Overview
This page describes the security and privacy measures built into ArrivHQ. It covers how your data is encrypted, isolated, authenticated, and audited.
Data Encryption
| Layer | Method |
|---|---|
| In transit | TLS 1.2+ on all connections (web app, API, database, storage) |
| At rest | AES-256 encryption managed by Supabase (PostgreSQL) and cloud storage providers |
All communication between your browser and ArrivHQ is encrypted over HTTPS. Database storage and file storage are encrypted at rest by the underlying infrastructure.
Tenant Isolation
ArrivHQ is a multi-tenant platform. Every data row in the database includes a tenant_id column that ties it to a specific organization. Isolation is enforced at two layers:
| Layer | Mechanism |
|---|---|
| Database | Row-Level Security (RLS) policies filter every query by the tenant_id embedded in your JWT |
| API | Service-role queries manually filter by the authenticated user's tenant_id |
You cannot query, view, or modify data belonging to another tenant. The tenant_id is stamped into your account metadata at signup and carried in every session token.
Authentication
ArrivHQ uses Supabase Auth with email and password credentials. Sessions are managed with cookie-based tokens in the web app and Bearer tokens for API calls.
| Mechanism | Details |
|---|---|
| Password storage | Hashed by Supabase Auth (bcrypt) |
| Session tokens | JWT-based, refreshed automatically by the client |
| Web sessions | HTTP-only cookies via @supabase/ssr |
| API authentication | Bearer token validated on every request |
The web app middleware validates and refreshes your session on each page load. Unauthenticated users are redirected to the login page.
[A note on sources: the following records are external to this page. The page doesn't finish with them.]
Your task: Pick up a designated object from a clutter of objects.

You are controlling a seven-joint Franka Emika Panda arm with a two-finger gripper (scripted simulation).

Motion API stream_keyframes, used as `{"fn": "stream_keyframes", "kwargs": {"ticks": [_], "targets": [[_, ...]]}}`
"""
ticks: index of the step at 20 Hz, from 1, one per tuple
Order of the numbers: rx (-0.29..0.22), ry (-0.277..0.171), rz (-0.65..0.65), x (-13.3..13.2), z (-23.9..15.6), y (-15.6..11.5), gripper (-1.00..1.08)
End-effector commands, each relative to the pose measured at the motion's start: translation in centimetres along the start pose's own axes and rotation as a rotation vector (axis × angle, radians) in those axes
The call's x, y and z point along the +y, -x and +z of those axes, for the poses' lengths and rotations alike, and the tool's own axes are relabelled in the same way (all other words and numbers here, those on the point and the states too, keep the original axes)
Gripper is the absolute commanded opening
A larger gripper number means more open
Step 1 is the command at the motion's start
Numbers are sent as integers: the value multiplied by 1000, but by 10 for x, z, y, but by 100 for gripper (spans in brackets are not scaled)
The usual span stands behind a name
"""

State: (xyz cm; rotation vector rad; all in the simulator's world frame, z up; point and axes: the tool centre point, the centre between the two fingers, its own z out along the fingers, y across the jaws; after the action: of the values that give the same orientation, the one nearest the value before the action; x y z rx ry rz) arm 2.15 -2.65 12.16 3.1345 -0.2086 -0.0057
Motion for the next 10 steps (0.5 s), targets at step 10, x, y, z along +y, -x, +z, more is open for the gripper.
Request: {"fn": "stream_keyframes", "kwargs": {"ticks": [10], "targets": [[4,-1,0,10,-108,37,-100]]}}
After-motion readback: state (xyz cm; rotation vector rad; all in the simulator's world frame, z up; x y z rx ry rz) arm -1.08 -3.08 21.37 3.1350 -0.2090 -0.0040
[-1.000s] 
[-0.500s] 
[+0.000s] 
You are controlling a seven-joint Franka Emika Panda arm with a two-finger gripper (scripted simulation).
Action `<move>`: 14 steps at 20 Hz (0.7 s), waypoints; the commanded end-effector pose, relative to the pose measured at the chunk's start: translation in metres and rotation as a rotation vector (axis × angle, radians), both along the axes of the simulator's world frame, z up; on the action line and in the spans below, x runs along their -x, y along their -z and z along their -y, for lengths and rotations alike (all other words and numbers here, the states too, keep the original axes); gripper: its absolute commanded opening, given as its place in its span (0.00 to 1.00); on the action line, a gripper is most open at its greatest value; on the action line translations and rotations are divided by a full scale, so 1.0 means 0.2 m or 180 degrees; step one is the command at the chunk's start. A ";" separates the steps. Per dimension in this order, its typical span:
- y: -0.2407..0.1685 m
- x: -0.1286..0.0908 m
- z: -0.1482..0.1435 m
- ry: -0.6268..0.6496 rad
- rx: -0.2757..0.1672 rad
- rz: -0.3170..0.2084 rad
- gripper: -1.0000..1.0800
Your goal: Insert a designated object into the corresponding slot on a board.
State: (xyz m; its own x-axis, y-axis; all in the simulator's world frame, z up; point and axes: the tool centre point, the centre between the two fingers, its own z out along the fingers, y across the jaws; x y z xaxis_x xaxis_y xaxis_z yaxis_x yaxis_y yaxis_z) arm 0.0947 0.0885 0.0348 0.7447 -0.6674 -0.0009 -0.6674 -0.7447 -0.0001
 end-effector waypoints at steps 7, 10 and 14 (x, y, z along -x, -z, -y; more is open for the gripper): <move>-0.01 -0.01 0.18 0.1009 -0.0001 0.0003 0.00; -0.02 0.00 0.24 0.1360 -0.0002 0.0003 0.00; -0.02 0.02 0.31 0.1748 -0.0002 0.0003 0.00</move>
Multi-Factor Authentication (MFA)
ArrivHQ supports TOTP-based multi-factor authentication. You can enroll using any standard authenticator app such as Google Authenticator, Authy, or 1Password.
| Detail | Value |
|---|---|
| Method | Time-based One-Time Password (TOTP) |
| Enrollment | Optional for all users, available in Settings > Security |
| Requirement | Required for superadmin access to the operations panel |
| Assurance level | AAL2 (verified via JWT aal claim) |
When MFA is enabled, you are prompted for a verification code after entering your password.
Payment Security
ArrivHQ uses Stripe for all payment processing. Your payment details are handled entirely by Stripe and never touch ArrivHQ servers.
| Detail | Value |
|---|---|
| Payment processor | Stripe |
| Card storage | ArrivHQ does not store credit card numbers, CVVs, or expiration dates |
| PCI compliance | Handled by Stripe (PCI DSS Level 1 certified) |
| Billing entity | BAU ENTERPRISES LLC |
Audit Logging
Sensitive actions are recorded in an audit log for accountability and troubleshooting.
| What is logged | Details |
|---|---|
| Logged actions | MFA enrollment/unenrollment, team changes, tenant operations, billing events |
| Log contents | Action type, user ID, tenant ID, timestamp, metadata |
| Access | Audit logs are accessible to superadmins through the operations panel |
Error Logging
API errors are captured in a dedicated error log table for monitoring and debugging.
| Detail | Value |
|---|---|
| Logged data | HTTP method, path, status code, sanitized request body, tenant/user context |
| Sensitive data | Request bodies are sanitized to remove passwords and tokens before logging |
| Alerting | 5xx server errors trigger real-time notifications to the operations team via Telegram |
File Storage Security
Uploaded files are stored in Supabase Storage with the following protections:
| Measure | Details |
|---|---|
| Access control | Files are accessed via signed URLs that expire after 24 hours |
| Tenant isolation | File paths are namespaced by tenant ID |
| Encryption | At-rest encryption provided by the storage infrastructure |
Cookies
ArrivHQ uses cookies for session management. No third-party advertising or tracking cookies are used.
| Cookie purpose | Details |
|---|---|
| Session | HTTP-only cookies store your encrypted session token |
| Scope | Cookies are scoped to the arrivhq.com domain |
Data Retention
Your data is retained for as long as your account is active. If you delete your organization, all associated data (properties, reservations, expenses, files, team memberships) is permanently removed via cascading deletes across all related database tables.